Some of Smithfield’s buildings have been deteriorating while the neighborhood has been modernizing and becoming a trendy area for new restaurants and businesses. Smithfield’s meat market and its grand Victorian structure would not be removed, exactly, but developed by a real estate development company, Henderson Global Investors.  The company proposed a design by John McAslan + Partners that would integrate the construction of office towers within the old “skin” of the market while adding shops and office space. The design and development plan has been approved of by The City of London and British Heritage, a conservation group that usually backs the preservation of historic buildings. .

Recently, a last minute rally by high-profile chefs and other prominent figures in London’s cultural scene piled on to object to Henderson’s plan.
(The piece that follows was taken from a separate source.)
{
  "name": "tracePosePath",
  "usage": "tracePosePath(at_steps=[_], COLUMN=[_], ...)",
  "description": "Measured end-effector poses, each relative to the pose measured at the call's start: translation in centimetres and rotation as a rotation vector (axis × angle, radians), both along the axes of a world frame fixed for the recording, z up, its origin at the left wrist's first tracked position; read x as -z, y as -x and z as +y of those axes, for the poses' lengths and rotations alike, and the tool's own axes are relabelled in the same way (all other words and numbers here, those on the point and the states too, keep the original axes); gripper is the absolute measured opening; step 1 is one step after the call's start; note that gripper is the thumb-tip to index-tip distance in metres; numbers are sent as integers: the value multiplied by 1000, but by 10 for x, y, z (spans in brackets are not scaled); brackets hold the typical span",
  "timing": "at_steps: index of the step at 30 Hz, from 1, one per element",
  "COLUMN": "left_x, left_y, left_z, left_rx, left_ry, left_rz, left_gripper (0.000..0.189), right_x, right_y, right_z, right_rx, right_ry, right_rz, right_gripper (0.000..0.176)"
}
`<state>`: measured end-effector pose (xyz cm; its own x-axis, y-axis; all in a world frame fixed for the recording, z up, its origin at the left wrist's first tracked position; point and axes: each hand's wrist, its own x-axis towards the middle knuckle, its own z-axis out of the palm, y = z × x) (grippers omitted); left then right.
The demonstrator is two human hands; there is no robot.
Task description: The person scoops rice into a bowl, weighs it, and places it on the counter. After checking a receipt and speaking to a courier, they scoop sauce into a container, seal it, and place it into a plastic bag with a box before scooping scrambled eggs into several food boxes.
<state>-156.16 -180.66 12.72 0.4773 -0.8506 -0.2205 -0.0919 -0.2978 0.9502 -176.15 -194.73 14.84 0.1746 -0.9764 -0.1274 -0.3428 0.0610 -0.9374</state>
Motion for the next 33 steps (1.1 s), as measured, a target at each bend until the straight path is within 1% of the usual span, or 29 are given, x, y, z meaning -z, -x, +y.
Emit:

Now, SAVE, an organization that has been almost the lone voice of protest against Henderson’s plan, has gained a little momentum towards at least a reconsideration of the development plan. It’s still not clear if Smithfield will maintain its identity as the City’s last wholesale food market. The development plan and design is now undergoing more reviews and perhaps may yield a reprieve, yet another time.

In Tokyo, the fish market, Tsukiji, has become a tourist attraction, a trend fed by the announcement of its removal 14 years ago. The announcement met opposition at first but then gradually gained support, even of the union associated with the market in spite of those who objected the loss of the neighborhood’s culture and history. Costs for the removal have risen but the decision to build a new market outside of the center of Tokyo will most likely stick. The arrival of the Olympic games and the need for the world’s largest fish market to conform to global sanitation requirements are important to Japan’s overall economic and diplomatic status.

So Austin’s recent initiative to consider a public food market sits within changing tides of urban development as food markets come and go and attitudes change about how we view food, the countryside, and our public spaces. Should Austin join the move to bring public markets back into the city? Or should Austinians wait to see how other cities manage their farmers markets, urban agricultural initiatives, and urban infrastructures? Are the removals of Smithfield and Tsukiji relevant to cities such as Austin? Or is Austin exceptional in some way that could allow it to break new ground for those who want a closer relationship with their food?

The meeting in Austin went well. The city  invited feedback, ideas, and participation in the discussion about the possibility of building a public food market. Looks like a strong start for a city that provokes innovation and embraces collaboration.


One thought on “Make Way for Food Markets?

  1. In DC there is a growing public market with a food incubator that I believe would be a great model for a city like Austin to implement or at the very least monitor its growth. It is called Union Market: and the incubator is Union Kitchen.